Thanks to the WILTY team (Eleanor Johnston, Becky McClen, Christine Stevenson, Sharon Potter & James Fawcett) for sending me photos of all their prototype materials!
Aim: To identify correctly as many academic words or phrases as possible.
Split into (up to 6) teams.
Would have a bank of terms / phrases as questions – with 3 “definitions” to read out. One correct, one plausible but incorrect, and one completely and obviously incorrect.
- Each team takes a set of numbered cards
- The teams take turns in reading out 3 possible definitions
- Once a team has read out the 3 definitions of a term, the other teams have to select the “true” one.
- 1 point awarded to each team that selects the correct definition.
- The next team then reads out their definitions.
- Continue until all terms have been read out and no cards remain.

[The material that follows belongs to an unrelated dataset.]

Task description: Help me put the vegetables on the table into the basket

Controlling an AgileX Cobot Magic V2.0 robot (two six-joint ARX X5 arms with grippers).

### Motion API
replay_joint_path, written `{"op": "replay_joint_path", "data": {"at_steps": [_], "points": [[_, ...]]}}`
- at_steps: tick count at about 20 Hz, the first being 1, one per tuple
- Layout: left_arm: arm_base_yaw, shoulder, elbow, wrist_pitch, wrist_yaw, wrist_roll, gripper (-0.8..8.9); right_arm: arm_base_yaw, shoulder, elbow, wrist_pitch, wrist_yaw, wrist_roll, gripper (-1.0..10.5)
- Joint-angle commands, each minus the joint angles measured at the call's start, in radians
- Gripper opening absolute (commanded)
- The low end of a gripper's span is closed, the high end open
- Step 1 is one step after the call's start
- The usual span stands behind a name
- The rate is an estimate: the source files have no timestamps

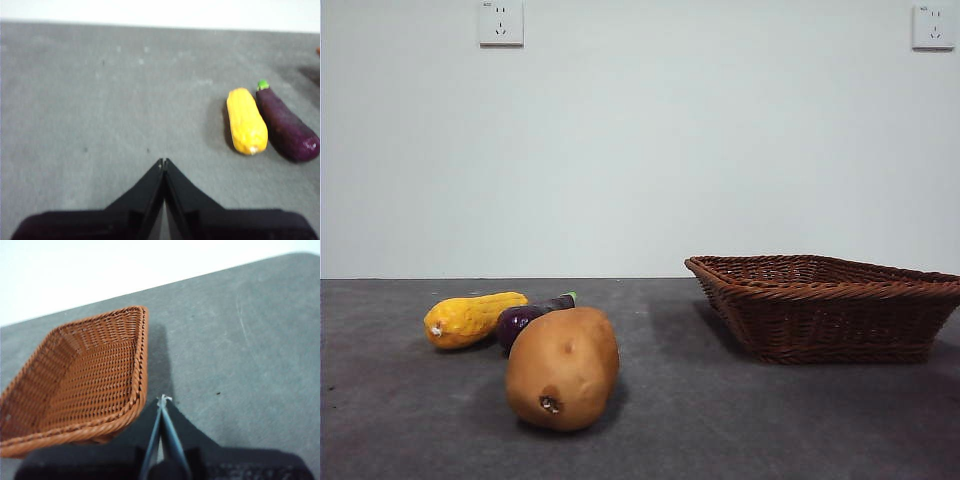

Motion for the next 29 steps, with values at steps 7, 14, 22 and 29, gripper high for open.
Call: {"op": "replay_joint_path", "data": {"at_steps": [7, 14, 22, 29], "points": [[0.003, 0.096, 0.152, -0.071, 0.064, -0.109, -0.06, 0.0, 0.055, 0.028, -0.084, -0.064, 0.198, -0.1], [0.003, 0.261, 0.21, -0.071, 0.241, -0.154, -0.06, 0.0, 0.157, 0.101, -0.154, -0.132, 0.229, -0.1], [0.002, 0.557, 0.357, -0.07, 0.432, -0.227, -0.04, 0.0, 0.377, 0.277, -0.158, -0.266, 0.231, 0.0], [0.002, 0.711, 0.475, -0.082, 0.623, -0.26, -0.04, 0.0, 0.473, 0.466, -0.241, -0.417, 0.305, 0.0]]}}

- The team with the most points wins.
Potential list of terms:
Being “critical” at University
Peer review is…
Evaluation of scientific, academic or professional work by a community of experts working in the same field
Evaluation of scientific, academic or professional work by a class of students all of whom are working on the same module.
Looking at the same chapter until your eyes water. (I might suggest: Evaluation of scientific, academic or professional work while at a British seaside resort.)
An academic journal is…
Somewhere you keep your important university dates, available on the VLE.

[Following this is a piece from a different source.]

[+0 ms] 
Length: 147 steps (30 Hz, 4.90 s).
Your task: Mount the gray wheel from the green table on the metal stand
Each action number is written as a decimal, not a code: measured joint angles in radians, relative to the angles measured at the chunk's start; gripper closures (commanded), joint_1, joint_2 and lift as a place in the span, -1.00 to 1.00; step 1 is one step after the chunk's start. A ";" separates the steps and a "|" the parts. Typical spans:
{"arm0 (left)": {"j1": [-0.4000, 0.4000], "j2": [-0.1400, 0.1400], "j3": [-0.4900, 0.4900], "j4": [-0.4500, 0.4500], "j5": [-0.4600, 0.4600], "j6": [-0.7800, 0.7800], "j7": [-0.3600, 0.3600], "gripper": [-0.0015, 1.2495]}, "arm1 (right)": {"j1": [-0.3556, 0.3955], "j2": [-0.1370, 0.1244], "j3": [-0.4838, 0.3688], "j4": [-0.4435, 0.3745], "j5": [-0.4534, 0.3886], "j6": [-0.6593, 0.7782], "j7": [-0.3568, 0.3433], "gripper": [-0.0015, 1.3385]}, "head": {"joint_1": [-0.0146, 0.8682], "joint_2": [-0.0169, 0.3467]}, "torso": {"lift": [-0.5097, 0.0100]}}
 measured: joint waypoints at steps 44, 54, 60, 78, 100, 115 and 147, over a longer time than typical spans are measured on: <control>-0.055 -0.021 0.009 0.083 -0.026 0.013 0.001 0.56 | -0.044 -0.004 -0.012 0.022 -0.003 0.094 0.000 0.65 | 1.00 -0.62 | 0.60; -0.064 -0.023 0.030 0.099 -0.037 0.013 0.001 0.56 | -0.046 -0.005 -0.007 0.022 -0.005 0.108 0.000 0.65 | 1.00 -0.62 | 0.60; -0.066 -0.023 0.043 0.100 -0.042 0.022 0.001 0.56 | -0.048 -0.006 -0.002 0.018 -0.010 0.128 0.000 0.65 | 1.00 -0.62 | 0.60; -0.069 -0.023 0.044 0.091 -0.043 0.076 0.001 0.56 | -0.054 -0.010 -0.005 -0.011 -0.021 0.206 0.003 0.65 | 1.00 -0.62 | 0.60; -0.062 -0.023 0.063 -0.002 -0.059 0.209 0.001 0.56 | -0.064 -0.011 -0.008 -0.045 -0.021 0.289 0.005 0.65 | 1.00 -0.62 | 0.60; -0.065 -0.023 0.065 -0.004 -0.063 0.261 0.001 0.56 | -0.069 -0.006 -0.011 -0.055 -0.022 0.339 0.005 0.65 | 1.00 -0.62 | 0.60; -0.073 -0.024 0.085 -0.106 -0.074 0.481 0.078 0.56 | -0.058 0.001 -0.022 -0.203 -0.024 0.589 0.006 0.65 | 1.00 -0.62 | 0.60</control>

A collection of short articles to entertain the reader or promote a particular viewpoint.
A collection of research articles written by experts, normally published several times a year.
Being critical at university is…
Finding fault in what you have read.
Questioning what you read and not necessarily agreeing with it just because you have read it.
Dissing your friends haircut on the University Facebook page.
A Reference List is…
A list of people you put on your job application form.
All the sources listed on your module reading guide.
All the sources you have included in the text of your assignment.
Presenting someone else’s work, in whole or part, as your own.
Presenting some else’s work, either directly quoting or paraphrasing, with a reference.
The scientific study of beaches in France.
A free internet based encyclopaedia that is created and maintained by anyone who wishes to do so.
A free internet based encyclopaedia that is created and maintained primarily by experts in relevant subject areas.
The most authoritative and up to date source of information on the internet. (May change this to … “The best place to get information for your assignments” – or is this too close to the bone?)